By Chris Hedges, Truthdig
Posted on December 7, 2009, Printed on December 13, 2009

http://www.alternet.org/story/144419/

Liberals are a useless lot. They talk about peace and do nothing to challenge our permanent war economy. They claim to support the working class, and vote for candidates that glibly defend the North American Free Trade Agreement. They insist they believe in welfare, the right to organize, universal health care and a host of other socially progressive causes, and will not risk stepping out of the mainstream to fight for them. The only talent they seem to possess is the ability to write abject, cloying letters to Barack Obama — as if he reads them — asking the president to come back to his “true” self. This sterile moral posturing, which is not only useless but humiliating, has made America’s liberal class an object of public derision.

I am not disappointed in Obama. I don’t feel betrayed. I don’t wonder when he is going to be Obama. I did not vote for the man. I vote socialist, which in my case meant Ralph Nader, but could have meant Cynthia McKinney. How can an organization with the oxymoronic title Progressives for Obama even exist? Liberal groups like these make political satire obsolete. Obama was and is a brand. He is a product of the Chicago political machine. He has been skillfully packaged as the new face of the corporate state. I don’t dislike Obama — I would much rather listen to him than his smug and venal predecessor — though I expected nothing but a continuation of the corporate rape of the country. And that is what he has delivered.

“You have a tug of war with one side pulling,” Ralph Nader told me when we met Saturday afternoon. “The corporate interests pull on the Democratic Party the way they pull on the Republican Party. If you are a ‘least-worst’ voter you don’t want to disturb John Kerry on the war, so you call off the anti-war demonstrations in 2004. You don’t want to disturb Obama because McCain is worse. And every four years both parties get worse. There is no pull. That is the dilemma of The Nation and The Progressive and other similar publications. There is no breaking point. What is the breaking point? The criminal war of aggression in Iraq? The escalation of the war in Afghanistan? Forty-five thousand people dying a year because they can’t afford health insurance? The hollowing out of communities and sending the jobs to fascist and communist regimes overseas that know how to put the workers in their place? There is no breaking point. And when there is no breaking point you do not have a moral compass.”

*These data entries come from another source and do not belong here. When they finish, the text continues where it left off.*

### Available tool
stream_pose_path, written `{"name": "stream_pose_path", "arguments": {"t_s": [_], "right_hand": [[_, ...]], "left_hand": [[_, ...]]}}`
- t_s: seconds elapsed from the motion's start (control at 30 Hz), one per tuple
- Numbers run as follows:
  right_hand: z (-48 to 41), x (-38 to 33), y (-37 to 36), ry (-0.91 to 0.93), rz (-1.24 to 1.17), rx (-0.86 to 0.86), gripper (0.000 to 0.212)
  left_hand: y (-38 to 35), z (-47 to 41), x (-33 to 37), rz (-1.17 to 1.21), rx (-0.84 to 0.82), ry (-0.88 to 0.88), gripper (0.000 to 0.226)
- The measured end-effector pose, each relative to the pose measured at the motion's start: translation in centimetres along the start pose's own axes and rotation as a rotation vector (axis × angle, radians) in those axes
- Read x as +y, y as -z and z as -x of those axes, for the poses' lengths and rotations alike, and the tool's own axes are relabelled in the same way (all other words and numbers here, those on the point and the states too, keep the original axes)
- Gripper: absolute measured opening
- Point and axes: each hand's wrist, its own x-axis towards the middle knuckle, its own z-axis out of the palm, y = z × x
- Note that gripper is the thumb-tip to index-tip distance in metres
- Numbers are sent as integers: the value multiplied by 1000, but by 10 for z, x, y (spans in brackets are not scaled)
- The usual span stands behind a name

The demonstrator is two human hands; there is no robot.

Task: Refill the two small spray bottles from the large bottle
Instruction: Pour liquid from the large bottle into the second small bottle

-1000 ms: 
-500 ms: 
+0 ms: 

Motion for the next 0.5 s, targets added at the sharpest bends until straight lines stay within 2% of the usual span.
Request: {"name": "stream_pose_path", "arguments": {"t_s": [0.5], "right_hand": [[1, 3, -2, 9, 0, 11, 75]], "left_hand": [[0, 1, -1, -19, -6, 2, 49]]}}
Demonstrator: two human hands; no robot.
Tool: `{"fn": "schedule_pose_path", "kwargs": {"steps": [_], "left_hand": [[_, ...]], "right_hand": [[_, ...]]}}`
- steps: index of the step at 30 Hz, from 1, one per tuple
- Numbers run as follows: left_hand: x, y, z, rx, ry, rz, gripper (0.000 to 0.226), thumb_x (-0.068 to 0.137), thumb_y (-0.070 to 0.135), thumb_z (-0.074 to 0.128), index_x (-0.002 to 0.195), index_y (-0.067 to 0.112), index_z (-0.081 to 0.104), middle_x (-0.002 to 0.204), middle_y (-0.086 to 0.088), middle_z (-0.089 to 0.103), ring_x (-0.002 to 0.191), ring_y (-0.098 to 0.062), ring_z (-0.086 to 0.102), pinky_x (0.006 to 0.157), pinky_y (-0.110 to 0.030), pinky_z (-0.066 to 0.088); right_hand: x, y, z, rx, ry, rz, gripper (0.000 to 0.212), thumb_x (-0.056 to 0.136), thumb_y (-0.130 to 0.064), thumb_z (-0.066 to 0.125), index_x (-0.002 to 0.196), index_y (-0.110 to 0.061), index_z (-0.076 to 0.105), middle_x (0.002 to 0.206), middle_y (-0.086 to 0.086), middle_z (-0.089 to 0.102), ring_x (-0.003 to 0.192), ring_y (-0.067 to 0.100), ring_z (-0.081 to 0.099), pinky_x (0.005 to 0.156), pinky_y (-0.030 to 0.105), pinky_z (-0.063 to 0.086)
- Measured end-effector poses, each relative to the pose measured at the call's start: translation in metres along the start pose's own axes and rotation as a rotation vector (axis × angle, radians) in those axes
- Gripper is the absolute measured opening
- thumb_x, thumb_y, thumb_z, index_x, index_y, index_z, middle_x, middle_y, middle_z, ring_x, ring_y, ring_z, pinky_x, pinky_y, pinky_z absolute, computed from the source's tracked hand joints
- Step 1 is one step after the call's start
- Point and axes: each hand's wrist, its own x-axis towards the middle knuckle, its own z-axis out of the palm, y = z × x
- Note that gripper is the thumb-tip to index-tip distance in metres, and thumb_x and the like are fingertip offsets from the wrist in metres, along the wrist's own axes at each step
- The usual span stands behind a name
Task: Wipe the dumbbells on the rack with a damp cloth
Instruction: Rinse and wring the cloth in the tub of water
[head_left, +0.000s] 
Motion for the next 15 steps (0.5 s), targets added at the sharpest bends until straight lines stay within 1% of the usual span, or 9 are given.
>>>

I save my anger for our bankrupt liberal intelligentsia of which, sadly, I guess I am a member. Liberals are the defeated, self-absorbed Mouse Man in Dostoevsky’s “Notes From Underground.” They embrace cynicism, a cloak for their cowardice and impotence. They, like Dostoevsky’s depraved character, have come to believe that the “conscious inertia” of the underground surpasses all other forms of existence. They too use inaction and empty moral posturing, not to affect change but to engage in an orgy of self-adulation and self-pity. They too refuse to act or engage with anyone not cowering in the underground. This choice does not satisfy the Mouse Man, as it does not satisfy our liberal class, but neither has the strength to change. The gravest danger we face as a nation is not from the far right, although it may well inherit power, but from a bankrupt liberal class that has lost the will to fight and the moral courage to stand up for what it espouses.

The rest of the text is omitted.